Supplied material ::

──────────────────────────────

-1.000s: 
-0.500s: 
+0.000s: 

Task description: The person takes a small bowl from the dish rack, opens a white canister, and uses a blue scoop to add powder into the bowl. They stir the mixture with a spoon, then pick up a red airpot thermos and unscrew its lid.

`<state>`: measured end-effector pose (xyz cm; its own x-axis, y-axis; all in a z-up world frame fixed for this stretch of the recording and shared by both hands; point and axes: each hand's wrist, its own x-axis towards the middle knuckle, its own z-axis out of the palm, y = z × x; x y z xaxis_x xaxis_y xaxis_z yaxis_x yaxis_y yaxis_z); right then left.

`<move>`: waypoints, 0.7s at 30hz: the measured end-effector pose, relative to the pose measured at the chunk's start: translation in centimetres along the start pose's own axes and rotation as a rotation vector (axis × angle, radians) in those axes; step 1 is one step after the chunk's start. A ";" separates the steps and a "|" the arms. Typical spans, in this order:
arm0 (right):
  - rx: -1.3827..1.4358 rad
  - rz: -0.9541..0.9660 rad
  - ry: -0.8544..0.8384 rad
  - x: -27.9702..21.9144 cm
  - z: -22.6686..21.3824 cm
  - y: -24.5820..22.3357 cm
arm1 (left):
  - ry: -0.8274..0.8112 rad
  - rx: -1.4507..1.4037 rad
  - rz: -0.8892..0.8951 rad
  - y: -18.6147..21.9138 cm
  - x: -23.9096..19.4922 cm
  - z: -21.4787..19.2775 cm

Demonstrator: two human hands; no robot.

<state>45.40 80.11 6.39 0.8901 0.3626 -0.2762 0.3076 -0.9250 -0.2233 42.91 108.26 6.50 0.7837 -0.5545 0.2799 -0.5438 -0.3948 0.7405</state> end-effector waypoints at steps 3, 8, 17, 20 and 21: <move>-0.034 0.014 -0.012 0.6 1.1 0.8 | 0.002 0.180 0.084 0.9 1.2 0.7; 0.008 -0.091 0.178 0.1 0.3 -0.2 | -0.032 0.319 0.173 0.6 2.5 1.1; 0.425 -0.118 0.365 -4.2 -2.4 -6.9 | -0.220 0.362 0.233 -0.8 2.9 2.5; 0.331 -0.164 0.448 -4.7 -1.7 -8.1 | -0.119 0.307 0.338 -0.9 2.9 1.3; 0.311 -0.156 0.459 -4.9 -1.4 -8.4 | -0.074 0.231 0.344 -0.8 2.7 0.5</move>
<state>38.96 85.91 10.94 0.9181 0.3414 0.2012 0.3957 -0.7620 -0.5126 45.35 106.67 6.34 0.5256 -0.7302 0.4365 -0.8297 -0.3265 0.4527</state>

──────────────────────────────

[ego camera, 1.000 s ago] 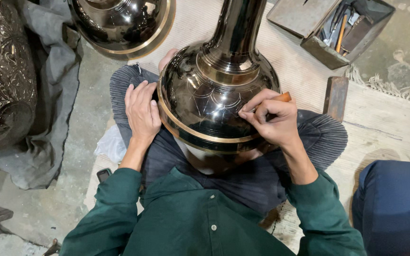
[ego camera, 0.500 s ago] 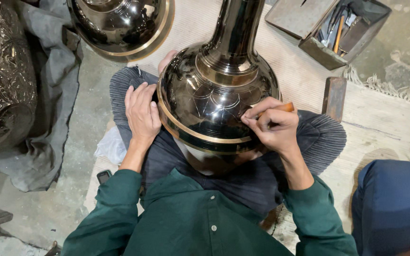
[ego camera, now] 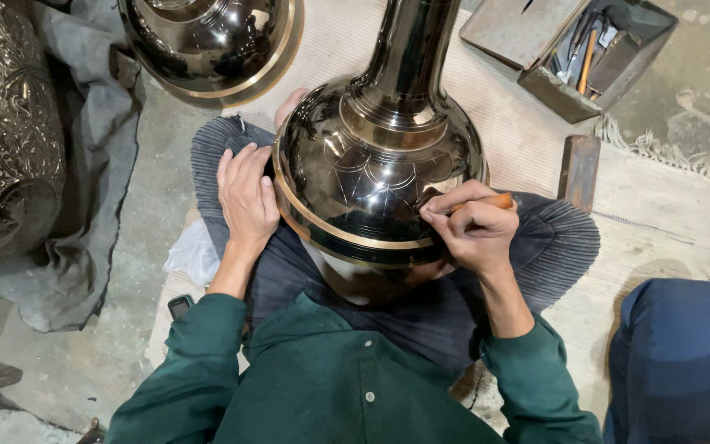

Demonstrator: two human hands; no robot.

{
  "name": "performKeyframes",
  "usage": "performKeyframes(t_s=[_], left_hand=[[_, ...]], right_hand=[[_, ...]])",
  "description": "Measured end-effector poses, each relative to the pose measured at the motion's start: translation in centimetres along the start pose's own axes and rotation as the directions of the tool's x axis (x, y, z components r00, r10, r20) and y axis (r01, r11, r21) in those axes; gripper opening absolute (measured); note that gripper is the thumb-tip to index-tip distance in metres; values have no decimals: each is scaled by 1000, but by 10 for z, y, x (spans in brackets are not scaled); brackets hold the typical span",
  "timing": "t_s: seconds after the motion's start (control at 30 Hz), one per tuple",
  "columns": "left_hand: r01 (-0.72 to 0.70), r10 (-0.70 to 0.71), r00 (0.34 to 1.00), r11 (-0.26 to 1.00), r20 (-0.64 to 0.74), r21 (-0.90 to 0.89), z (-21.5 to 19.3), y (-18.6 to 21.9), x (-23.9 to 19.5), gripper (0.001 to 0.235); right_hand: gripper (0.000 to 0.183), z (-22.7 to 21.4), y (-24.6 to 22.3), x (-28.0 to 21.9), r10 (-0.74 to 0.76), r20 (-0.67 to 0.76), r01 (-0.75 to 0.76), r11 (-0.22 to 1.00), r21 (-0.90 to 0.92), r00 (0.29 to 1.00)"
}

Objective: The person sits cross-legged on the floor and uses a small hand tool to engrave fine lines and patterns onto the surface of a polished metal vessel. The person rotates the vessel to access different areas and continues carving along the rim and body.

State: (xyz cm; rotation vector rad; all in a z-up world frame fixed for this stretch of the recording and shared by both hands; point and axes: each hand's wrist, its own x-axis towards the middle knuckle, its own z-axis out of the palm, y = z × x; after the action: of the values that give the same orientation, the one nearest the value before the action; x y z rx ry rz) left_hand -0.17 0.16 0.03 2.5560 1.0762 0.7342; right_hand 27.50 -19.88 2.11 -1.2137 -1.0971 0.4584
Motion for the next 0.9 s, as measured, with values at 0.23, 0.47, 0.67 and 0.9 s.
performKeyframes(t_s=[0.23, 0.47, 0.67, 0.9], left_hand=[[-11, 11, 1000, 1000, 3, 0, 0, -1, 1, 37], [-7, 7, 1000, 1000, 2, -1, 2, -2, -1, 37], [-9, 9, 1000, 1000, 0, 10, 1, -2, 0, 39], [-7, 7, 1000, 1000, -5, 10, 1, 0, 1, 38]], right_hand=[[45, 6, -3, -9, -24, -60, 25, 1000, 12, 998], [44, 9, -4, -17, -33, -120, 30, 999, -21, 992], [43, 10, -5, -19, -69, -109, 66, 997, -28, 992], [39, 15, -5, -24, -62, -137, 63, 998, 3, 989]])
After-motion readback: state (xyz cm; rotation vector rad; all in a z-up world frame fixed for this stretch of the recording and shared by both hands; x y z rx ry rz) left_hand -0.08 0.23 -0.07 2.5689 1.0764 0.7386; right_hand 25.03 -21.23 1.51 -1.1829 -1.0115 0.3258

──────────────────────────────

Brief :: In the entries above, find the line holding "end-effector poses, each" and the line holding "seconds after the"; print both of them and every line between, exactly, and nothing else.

Reply ::
  "description": "Measured end-effector poses, each relative to the pose measured at the motion's start: translation in centimetres along the start pose's own axes and rotation as the directions of the tool's x axis (x, y, z components r00, r10, r20) and y axis (r01, r11, r21) in those axes; gripper opening absolute (measured); note that gripper is the thumb-tip to index-tip distance in metres; values have no decimals: each is scaled by 1000, but by 10 for z, y, x (spans in brackets are not scaled); brackets hold the typical span",
  "timing": "t_s: seconds after the motion's start (control at 30 Hz), one per tuple",

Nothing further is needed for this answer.